Zell, M. (2006). “Child Welfare Workers: Who They Are and How They View the Child Welfare System.” Child Welfare, 85 (1)
Abstract: This article examines the characteristics of child welfare caseworkers, their views of the child welfare system, their clients, their agency of employment, and child welfare policies, and whether these views vary according to caseworkers’ characteristics. Quantitative and qualitative methods were used to analyze in-depth interviews conducted with caseworkers in New York and Chicago. The major themes that emerged from the analysis indicate caseworkers believed that the child welfare system lacks the resources to appropriately serve clients, and often establishes goals that cannot be attained by the biological parents.

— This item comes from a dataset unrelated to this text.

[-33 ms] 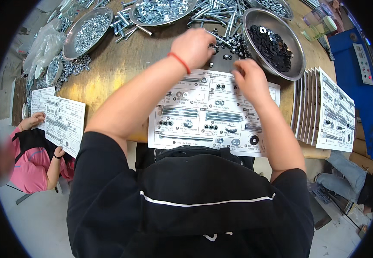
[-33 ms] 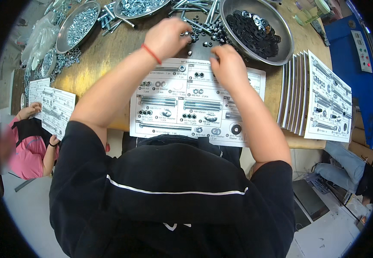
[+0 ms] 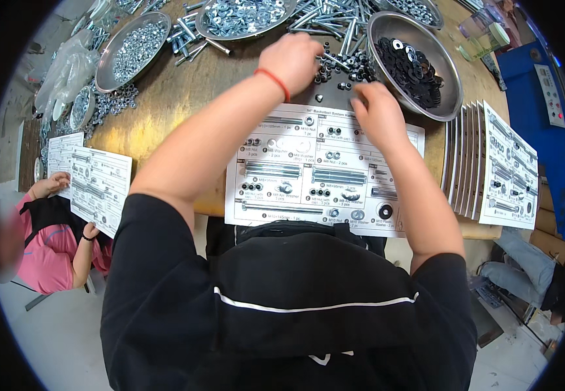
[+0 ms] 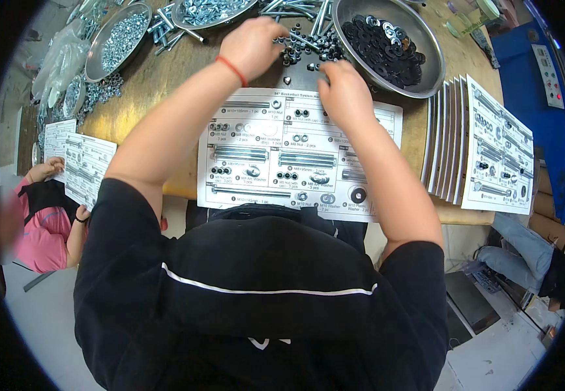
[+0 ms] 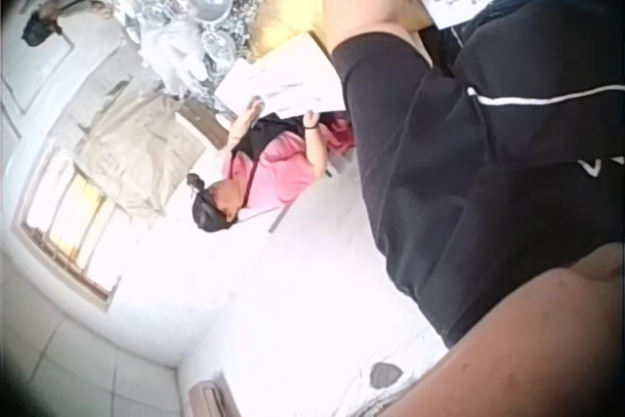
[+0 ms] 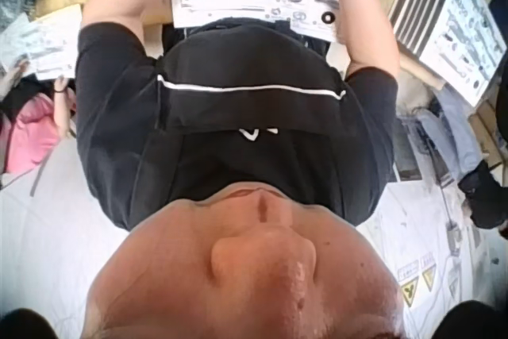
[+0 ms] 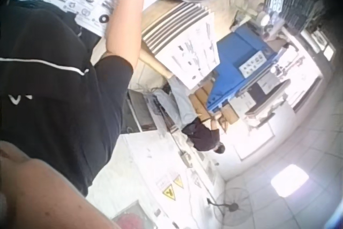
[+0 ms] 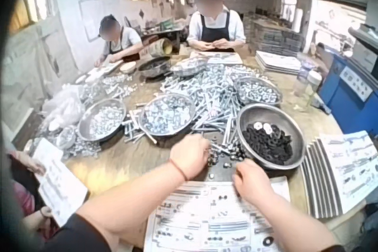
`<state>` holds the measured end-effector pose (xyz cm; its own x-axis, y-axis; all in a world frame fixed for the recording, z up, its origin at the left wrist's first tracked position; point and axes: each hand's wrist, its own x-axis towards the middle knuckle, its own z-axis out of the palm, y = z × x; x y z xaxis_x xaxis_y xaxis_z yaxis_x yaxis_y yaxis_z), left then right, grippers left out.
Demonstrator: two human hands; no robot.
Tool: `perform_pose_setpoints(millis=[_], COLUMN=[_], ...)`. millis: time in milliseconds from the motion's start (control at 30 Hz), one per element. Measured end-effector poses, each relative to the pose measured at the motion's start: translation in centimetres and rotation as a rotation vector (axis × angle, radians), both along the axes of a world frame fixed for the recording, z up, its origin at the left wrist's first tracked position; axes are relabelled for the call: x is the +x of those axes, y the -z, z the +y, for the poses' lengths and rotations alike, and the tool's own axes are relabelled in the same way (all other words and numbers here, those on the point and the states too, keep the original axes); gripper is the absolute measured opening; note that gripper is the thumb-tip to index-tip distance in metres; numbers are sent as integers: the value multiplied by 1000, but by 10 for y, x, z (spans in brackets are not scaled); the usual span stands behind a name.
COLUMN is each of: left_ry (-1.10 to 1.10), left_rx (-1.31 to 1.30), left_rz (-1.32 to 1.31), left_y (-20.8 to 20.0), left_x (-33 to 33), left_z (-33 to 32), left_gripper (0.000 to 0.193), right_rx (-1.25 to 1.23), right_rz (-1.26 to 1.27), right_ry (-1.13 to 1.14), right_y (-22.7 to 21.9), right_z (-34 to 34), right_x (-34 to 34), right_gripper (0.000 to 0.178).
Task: The person assembles a hardware kit by picking bolts, nuts, washers, and black rubber grommets from bowls and placing them into designated slots on a printed cardboard template. They repeatedly complete one template, stack it, and begin a new one, continuing the same assembly pattern throughout the clip.
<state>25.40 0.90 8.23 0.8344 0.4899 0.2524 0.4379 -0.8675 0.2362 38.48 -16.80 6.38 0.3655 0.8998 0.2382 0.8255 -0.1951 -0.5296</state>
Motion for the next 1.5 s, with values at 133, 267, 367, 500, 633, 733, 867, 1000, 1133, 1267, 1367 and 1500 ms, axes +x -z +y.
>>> perform_pose_setpoints(millis=[133, 267, 367, 500, 633, 733, 867, 1000, 1133, 1267, 1367, 1500], left_ry=[-2, 24, 75, 36, -51, -67, -45, 22, 62, 142, 140, 139], left_rx=[25, 46, 50, 148, 151, 48, -111, -259, -326, -301, -283, -225], left_rz=[228, 377, 336, 281, 316, 295, 264, 286, 306, 294, 298, 303], left_y=[28, 26, 19, 16, -10, -25, -33, -45, -41, -23, -12, -7], left_x=[30, 39, 31, 7, -22, -42, -54, -56, -53, -46, -34, -17], left_z=[49, 54, 53, 57, 39, 27, 7, -23, -43, -60, -72, -82], left_gripper=[24, 19, 17, 13, 14, 16, 16, 18, 18, 18, 17, 16], right_rx=[-249, -78, -410, -678, -619, -546, -480, -314, -23, 181, 126, -36], right_rz=[-82, -192, -293, -319, -282, -247, -132, 59, 257, 474, 338, 113], right_ry=[84, 62, 159, 102, 105, 143, 301, 459, 437, 82, 46, 153], right_y=[9, -7, -15, -24, -13, 4, 21, 22, 22, -11, -34, -45], right_z=[64, 102, 124, 143, 150, 152, 156, 153, 134, 72, 4, -72], right_x=[-2, -17, -12, -2, 8, 17, 23, 13, 4, -7, 10, 28], right_gripper=[19, 17, 29, 36, 28, 27, 25, 25, 23, 30, 23, 19])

Caseworkers held negative views of the biological parents and, although most described their organizations as well equipped, almost as many reported that their organization lacks technical, administrative, and personnel resources. Caseworkers’ views of child welfare policies emphasized the need for reforming the system and reevaluating funding priorities.
Zell, M. (2004). What is an International Curriculum? Governors State University’s International Colloquium Occasional Papers: University Park, IL
Abstract: During the last 20 years, institutions of higher education have been pushed to “adapt” to the increased demands of economic and political globalization. Higher education institutions have a responsibility to prepare students to understand world affairs and to work effectively in increasingly multicultural environments in the U.S. and abroad. This paper focuses on curriculum internationalization and discusses essential elements that can support this process at Governors State University. Suggestions and recommendations are made throughout the paper. An integrated, across the campus approach was favored. To illustrate the process, this paper provides examples of the internationalization process carried out in various universities in the U.S. A framework was suggested incorporating desirable student outcomes, curricular, and co-curricular activities.